Hacker Newsnew | past | comments | ask | show | jobs | submitlogin

MOM and MAVEN were just about simultaneous (arriving at Mars two days apart), but they weren't comparable. MOM's primary mission objectives were things like "navigation." MAVEN would be NASA's 3rd orbiter at the time, to say nothing of the 4 or so previous orbiters, and so they weren't trying to just repeat earlier things.

Now, if you compare launch costs, you get a better feel for the differences. Those were about $43 million (MOM) to $187 million (MAVEN). But MAVEN was almost twice the mass.
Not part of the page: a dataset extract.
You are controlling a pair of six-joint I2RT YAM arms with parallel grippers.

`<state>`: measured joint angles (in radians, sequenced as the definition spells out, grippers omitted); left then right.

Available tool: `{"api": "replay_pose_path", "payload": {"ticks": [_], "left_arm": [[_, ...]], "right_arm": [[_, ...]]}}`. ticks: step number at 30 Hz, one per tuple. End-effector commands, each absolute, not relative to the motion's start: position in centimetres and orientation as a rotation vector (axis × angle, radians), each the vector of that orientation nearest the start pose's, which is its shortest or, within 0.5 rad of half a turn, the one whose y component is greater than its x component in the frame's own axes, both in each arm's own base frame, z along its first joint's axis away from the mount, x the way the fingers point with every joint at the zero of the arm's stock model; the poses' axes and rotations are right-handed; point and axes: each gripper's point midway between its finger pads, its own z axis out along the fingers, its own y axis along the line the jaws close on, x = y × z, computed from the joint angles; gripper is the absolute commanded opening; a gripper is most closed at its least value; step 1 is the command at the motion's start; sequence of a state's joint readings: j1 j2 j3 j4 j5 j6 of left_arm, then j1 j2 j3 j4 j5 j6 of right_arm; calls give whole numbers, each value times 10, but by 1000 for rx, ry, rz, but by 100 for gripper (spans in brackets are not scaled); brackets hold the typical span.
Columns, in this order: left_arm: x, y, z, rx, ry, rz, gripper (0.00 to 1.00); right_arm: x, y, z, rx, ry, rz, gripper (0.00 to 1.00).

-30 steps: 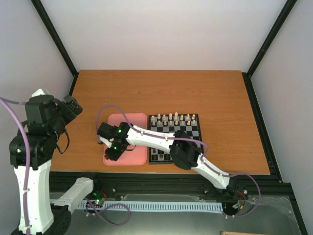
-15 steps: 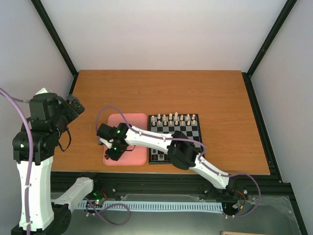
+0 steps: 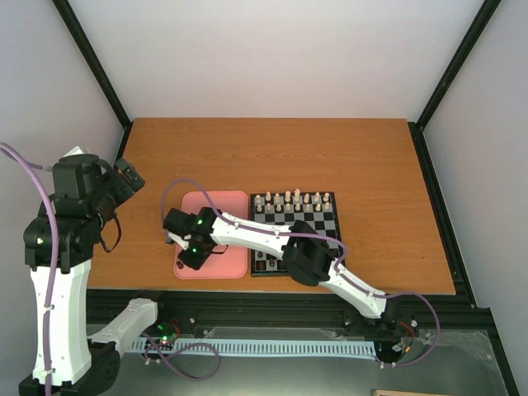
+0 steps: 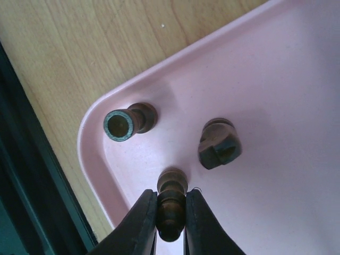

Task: Set up the chess pieces on the board
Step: Pick up the chess piece from the storage box.

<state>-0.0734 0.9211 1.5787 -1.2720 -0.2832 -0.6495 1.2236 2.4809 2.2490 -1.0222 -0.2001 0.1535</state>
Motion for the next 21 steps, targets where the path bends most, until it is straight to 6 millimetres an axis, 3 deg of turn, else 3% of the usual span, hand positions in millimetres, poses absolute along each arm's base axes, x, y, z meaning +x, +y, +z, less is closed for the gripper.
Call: {"api": "replay_pose_path", "payload": {"ticks": [1,4,10,15,21], "left_arm": [[217,33,389,-734,2006,-103,100],[215,32,388,-726,2010,-99,100],[213,33,386,-714,2015,-89,100],[219,26,379,-697,2043,-126,100],[227,18,374,-684,2068,-173,100]], "right_arm": [[169,525,66,-1533,2494,431,4],[178,510,99,-1474,2469,390,3],[182,450,151,-1310,2519,312,3],[186,372,162,-1106,2636,171,3],[188,277,148,-765,2794,117,3]]}}
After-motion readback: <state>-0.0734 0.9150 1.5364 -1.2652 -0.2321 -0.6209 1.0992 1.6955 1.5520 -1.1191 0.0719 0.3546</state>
SpaceX will give you a Falcon 9 Full Thrust launch, fixed price, for $62 million, which can launch something twice as big as MAVEN to Mars.

So SpaceX and India are price competitive on a kilogram-to-GTO basis.



The price you quote for a SpaceX launch covers the reusable portion of the payload only, not the full unlocked capability of the launch vehicle. That's an Apple's to Oranges comparison.


The difference being, of course, that the Falcon 9 Full Thrust hasn't actually left Earth orbit yet.

Mark to market applies as much to space technology as it does to credit default swaps.


Falcon already delivered DSCOVR to Sun-Earth L1, while PSLV only flew MOM to a highly elliptical Earth orbit and MOM had to use its own propulsion for TMI.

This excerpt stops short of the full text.